### Task requirements:
Sift the material for lines containing "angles", and return them.

### Material provided:
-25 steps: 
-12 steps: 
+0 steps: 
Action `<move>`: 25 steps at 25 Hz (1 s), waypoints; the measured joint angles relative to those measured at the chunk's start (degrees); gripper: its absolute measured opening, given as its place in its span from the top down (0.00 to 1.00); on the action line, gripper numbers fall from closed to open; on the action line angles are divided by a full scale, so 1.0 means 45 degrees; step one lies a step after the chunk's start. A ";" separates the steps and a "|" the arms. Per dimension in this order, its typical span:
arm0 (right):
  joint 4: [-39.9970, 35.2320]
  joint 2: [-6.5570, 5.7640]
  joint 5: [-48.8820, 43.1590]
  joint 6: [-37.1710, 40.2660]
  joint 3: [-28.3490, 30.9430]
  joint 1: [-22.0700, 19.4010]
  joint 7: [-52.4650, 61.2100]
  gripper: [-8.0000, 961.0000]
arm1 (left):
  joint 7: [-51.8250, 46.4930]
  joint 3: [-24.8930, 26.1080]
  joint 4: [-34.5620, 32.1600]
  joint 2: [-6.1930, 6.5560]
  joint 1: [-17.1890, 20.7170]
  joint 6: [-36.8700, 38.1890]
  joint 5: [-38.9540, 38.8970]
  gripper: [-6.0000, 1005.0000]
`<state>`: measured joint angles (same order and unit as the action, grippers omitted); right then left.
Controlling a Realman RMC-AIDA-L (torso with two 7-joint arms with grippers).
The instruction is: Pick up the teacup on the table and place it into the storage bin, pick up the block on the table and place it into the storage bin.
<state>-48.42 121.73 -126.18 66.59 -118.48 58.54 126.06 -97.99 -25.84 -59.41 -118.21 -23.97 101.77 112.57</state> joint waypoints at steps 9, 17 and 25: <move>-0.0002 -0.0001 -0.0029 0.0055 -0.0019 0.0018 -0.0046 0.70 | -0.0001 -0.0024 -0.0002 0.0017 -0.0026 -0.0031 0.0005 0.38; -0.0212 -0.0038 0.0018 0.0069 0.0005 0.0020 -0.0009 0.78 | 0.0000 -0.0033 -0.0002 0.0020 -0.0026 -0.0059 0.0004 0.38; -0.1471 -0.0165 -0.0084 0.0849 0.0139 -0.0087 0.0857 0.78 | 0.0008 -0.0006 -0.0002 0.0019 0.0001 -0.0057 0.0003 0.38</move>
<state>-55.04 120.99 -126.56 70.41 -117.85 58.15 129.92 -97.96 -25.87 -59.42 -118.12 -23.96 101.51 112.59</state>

### Result of this task:
Action `<move>`: 25 steps at 25 Hz (1 s), waypoints; the measured joint angles relative to those measured at the chunk's start (degrees); gripper: its absolute measured opening, given as its place in its span from the top down (0.00 to 1.00); on the action line, gripper numbers fall from closed to open; on the action line angles are divided by a full scale, so 1.0 means 45 degrees; step one lies a step after the chunk's start. A ";" separates the steps and a "|" the arms. Per dimension in this order, its typical span:
`<state>`: measured joint angles (same order and unit as the action, grippers omitted); right then left.

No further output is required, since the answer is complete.